Fishermen have little love for cormorants
No Cormorant Love
Some fishermen say they're in competition with the fish-eating birds.
A 3-month-old cormorant with a big appetite is being nursed to health at a clinic in North Kingstown.
NORTH KINGSTOWN, R.I.—A 3-month-old cormorant with a big appetite is being nursed to health at a clinic in North Kingstown.
But it’s in competition for the same thing prized by local fishermen.
Cormorants are fish-eating birds that will dive 50 feet below the surface to get their next meal.
“Cormorants will dive and get wet and they stand with their wings outstretched so that the sun and the wind actually will dry their feathers,“ said Kristin Fletcher, of the Wildlife Rehabilitators Association of Rhode Island.
The young cormorant was discovered roadside near Second Beach in Middletown last week and has been nursed back to health. It consumes $150 of fish a week, which is a huge expense for the Wildlife Clinic of Rhode Island.
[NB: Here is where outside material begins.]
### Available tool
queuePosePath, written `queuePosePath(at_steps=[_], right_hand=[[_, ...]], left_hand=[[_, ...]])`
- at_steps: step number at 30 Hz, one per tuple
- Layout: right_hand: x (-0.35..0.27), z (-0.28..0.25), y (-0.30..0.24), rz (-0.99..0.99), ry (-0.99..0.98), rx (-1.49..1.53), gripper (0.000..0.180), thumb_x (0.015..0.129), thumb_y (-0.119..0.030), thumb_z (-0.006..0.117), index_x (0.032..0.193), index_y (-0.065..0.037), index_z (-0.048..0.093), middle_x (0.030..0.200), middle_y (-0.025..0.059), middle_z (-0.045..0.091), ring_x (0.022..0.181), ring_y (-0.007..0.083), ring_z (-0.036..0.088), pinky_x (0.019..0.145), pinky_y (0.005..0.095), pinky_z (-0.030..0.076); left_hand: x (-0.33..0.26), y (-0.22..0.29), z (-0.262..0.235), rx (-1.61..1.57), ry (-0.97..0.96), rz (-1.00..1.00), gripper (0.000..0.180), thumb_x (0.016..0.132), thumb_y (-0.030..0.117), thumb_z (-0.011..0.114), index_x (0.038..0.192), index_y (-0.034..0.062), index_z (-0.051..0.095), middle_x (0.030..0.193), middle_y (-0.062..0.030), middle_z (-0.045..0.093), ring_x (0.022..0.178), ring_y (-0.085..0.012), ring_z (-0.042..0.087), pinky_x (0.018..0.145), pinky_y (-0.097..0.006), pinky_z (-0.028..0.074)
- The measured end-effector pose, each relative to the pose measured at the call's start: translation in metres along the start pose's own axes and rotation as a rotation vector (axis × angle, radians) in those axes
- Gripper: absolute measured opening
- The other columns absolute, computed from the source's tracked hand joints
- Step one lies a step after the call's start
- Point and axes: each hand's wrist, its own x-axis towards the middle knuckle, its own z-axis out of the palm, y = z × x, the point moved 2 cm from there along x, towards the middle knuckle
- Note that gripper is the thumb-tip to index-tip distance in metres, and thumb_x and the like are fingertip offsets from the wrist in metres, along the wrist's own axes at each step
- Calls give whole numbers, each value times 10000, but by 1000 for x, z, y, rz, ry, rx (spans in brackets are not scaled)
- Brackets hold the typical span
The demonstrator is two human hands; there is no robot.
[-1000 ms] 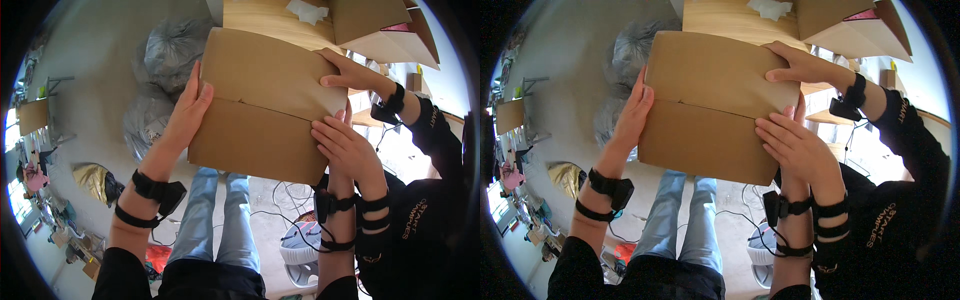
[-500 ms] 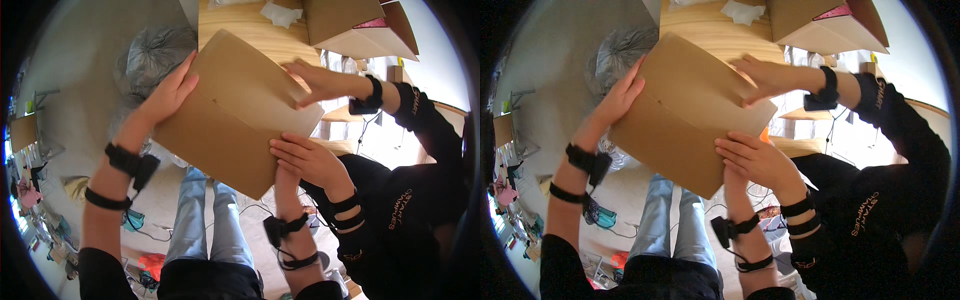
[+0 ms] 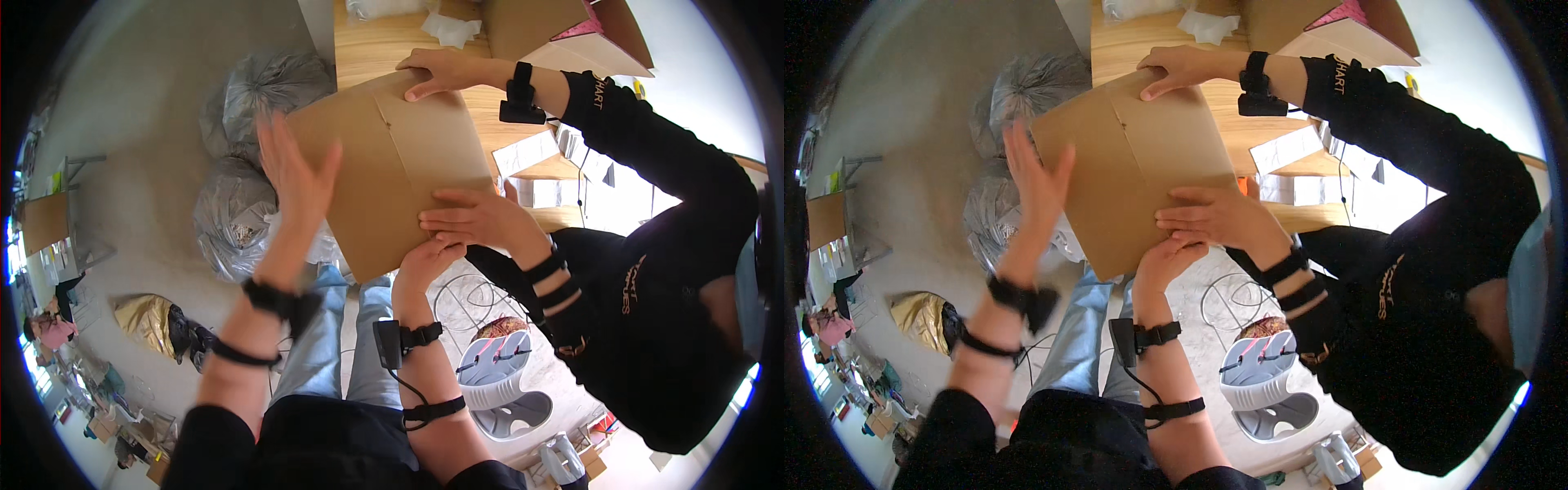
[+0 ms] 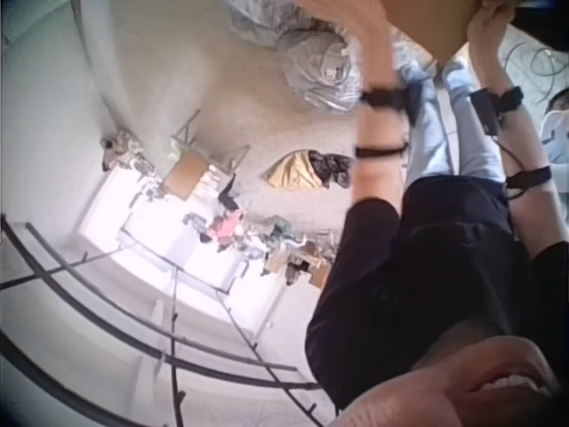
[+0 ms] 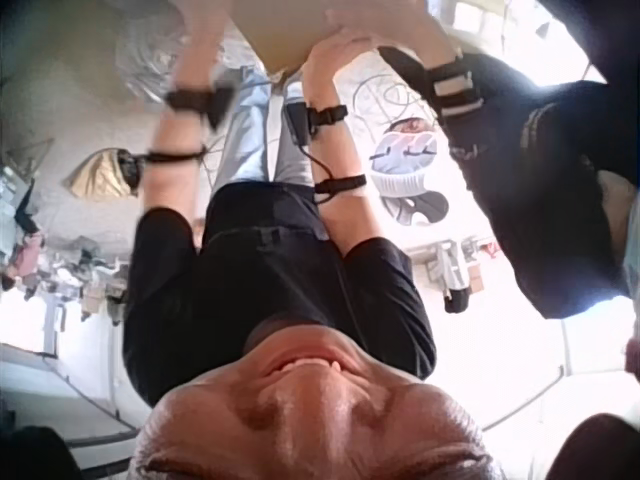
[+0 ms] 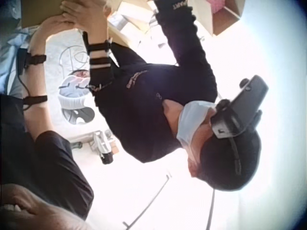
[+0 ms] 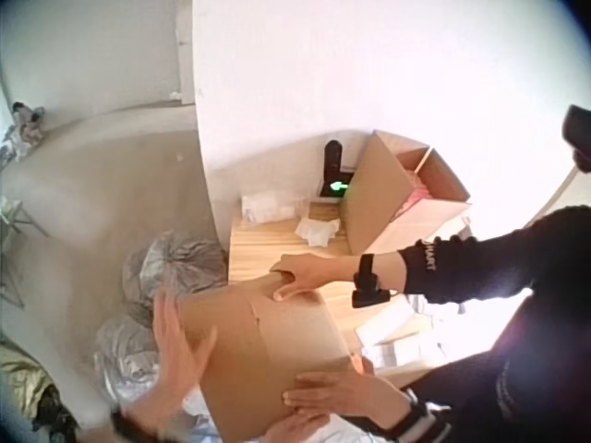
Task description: Packing pink cylindrical foam or plastic parts into cardboard boxes and sealing them with a tape dispenser.
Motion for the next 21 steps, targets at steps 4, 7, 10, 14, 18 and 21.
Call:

But after a few more weeks of rehabilitation, it will be able to be set free again.
“When he arrived, he was very, very thin, clearly had been without mom for a while,“ Fletcher said.
But you won’t find a lot of sympathy for the species at the town dock in Wickford.
Al Kennedy said fishermen like him hate them.
“Because they eat all the little baby fish … Flat-fishing was a great commercial fishery,“ he said. “There isn’t any anymore.“
Cormorants nearly went extinct in the early 1970s due to pesticides and hunting. They are now federally protected.
The state Department of Environmental Management recorded none in Rhode Island in 1985. Since then, they’re numbers have grown and have remained stable for the past 10 years at 2,000 nesting pairs.
“Anywhere between 80 to 85 percent don’t survive their first year because of starvation, disease, human impact,“ Fletcher said.
Fishermen—having been hit on all sides with restrictions and regulations of their industry—say the cormorant is one more thing that, for years, has been taking a bite out of their catch of the day.
A representative for the DEM said pinning declining fish stocks on the cormorant makes them nothing more than a convenient scapegoat.
Another cormorant was recently brought to the wildlife clinic, which is strapped for cash to feed the hungry birds.